Pull flow — requestreveal

  1. Requester commits userCommitment = keccak256(userRandom), keeping userRandom secret.
  2. request(provider, userCommitment, useBlockhash) reserves sequence s.
  3. Requester obtains providerRevelation for s (from the provider's endpoint) and calls reveal(provider, s, userRandom, providerRevelation), which returns the randomness.

The requester's value stays secret until it chooses to reveal, so it is a genuine independent commitment. Optionally fold in blockhash for extra provider-unpredictability.

Push flow — requestWithCallbackrevealWithCallbackquiverCallback

  1. requestWithCallback(provider, userRandom) — the raw userRandom is passed and the coordinator stores keccak256(userRandom). It is emitted in the event so the keeper can fulfill.
  2. The keeper observes RandomnessRequested, computes the provider's reveal, and calls revealWithCallback(provider, s, userRandom, providerRevelation).
  3. The coordinator produces the randomness and invokes your contract's quiverCallback(s, provider, randomNumber).

Is emitting userRandom a problem? No. Protocol safety rests on the provider's revealed value being committed before the request — the provider cannot re-choose it. The requester's value contributing entropy does not require secrecy in the push flow. The one residual consideration: because useBlockhash is off in the push flow, the provider can compute the outcome once it sees the request, and could choose to withhold the reveal (liveness, not bias). Mitigations are covered in security.md (reputation/staking, using the pull flow with useBlockhash, and callback buffering so a griefing consumer can't block a provider).

7. Callback safety

revealWithCallback performs all state changes (advance anchor, delete the request) before calling the consumer, and wraps the call in try/catch:

  • SuccessCallbackSucceeded.
  • Revert / out-of-gas → the randomness is written to a retry buffer and CallbackFailed is emitted.
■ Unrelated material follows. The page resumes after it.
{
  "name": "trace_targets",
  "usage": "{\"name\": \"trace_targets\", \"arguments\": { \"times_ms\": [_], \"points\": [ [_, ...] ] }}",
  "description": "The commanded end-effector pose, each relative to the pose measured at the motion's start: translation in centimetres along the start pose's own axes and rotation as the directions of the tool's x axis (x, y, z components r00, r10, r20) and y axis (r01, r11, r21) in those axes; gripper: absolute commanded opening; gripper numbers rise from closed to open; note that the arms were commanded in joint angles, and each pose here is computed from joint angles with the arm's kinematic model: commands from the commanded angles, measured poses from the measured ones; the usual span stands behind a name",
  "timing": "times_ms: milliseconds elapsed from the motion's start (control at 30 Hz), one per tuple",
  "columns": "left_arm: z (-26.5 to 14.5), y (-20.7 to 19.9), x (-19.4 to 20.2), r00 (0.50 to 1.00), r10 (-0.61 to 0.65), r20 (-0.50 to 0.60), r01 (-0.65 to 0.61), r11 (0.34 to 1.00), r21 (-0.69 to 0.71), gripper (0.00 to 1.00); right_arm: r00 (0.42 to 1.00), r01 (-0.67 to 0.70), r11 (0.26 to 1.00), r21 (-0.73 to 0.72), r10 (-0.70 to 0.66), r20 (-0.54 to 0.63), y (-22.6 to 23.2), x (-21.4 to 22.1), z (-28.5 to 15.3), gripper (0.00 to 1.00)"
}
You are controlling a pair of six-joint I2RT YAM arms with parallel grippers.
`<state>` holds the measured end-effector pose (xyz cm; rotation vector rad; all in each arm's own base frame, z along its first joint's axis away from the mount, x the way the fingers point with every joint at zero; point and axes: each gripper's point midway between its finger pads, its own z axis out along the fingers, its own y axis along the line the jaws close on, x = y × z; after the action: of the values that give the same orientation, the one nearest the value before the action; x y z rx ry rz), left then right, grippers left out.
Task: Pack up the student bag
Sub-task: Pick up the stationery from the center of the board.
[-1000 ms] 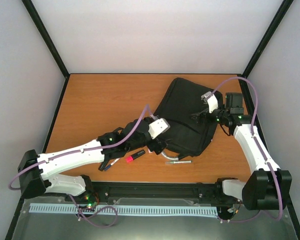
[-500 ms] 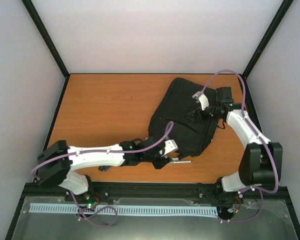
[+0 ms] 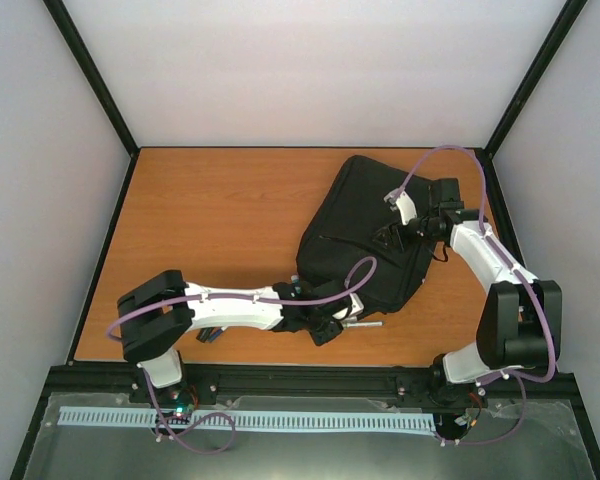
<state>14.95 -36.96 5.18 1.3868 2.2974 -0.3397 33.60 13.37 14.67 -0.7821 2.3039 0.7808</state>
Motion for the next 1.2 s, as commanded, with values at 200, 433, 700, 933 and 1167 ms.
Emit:
{"name": "trace_targets", "arguments": {
  "times_ms": [200,433,700,933,1167],
  "points": [
    [0.9,-0.8,0.0,0.999,0.018,-0.039,-0.017,1.0,0.013,0.41,0.999,0.04,0.999,0.006,-0.04,0.01,0.6,-0.3,-0.6,0.63],
    [1.6,-0.6,-0.2,0.998,0.023,-0.056,-0.024,1.0,-0.008,0.37,0.999,0.05,0.999,0.017,-0.05,0.002,0.6,-0.2,-0.7,0.64],
    [2.7,-1.2,-0.6,0.997,0.016,-0.076,-0.015,1.0,0.02,0.33,0.998,0.058,0.998,0.024,-0.058,-0.004,0.5,-0.1,-0.8,0.64],
    [2.7,-1.1,0.6,0.992,0.019,-0.126,-0.017,1.0,0.016,0.21,0.998,0.057,0.998,0.015,-0.056,-0.014,0.5,0.2,-0.6,0.64],
    [0.9,-0.3,4.0,0.979,-0.041,-0.198,0.037,0.999,-0.02,0.18,0.998,0.057,0.998,0.009,-0.057,-0.017,0.5,0.2,-0.6,0.64]
  ]
}}
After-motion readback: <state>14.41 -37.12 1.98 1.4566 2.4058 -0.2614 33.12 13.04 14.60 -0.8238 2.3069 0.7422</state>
Anyone can later call retryCallback(provider, s) to re-deliver it. The provider is paid and unblocked regardless of a misbehaving consumer.

This makes fulfillment robust: a buggy or malicious consumer harms only itself.

8. What Quiver guarantees — and what it doesn't

Guarantees (given an honest coordinator deployment):

  • The output is a fixed function of two pre-committed values; neither party alone can bias it.
  • A provider cannot forge or alter a revealed value (hash-chain verification).
  • A reveal cannot be replayed (the request is deleted on reveal).
  • Randomness for a failed callback is never lost (retry buffer).

Non-guarantees / trust assumptions:

  • Liveness depends on at least one party revealing. A provider (or, in the pull flow, a requester) can refuse — this cannot bias results but can delay them.
  • The push flow without useBlockhash lets the provider predict (not change) the outcome, enabling selective withholding. Use provider reputation/staking, or the pull flow with useBlockhash, where stronger guarantees are needed.
  • Security assumes keccak256 pre-image and collision resistance, and a provider that keeps its seed secret until each reveal.

See security.md for the full threat model and mitigations.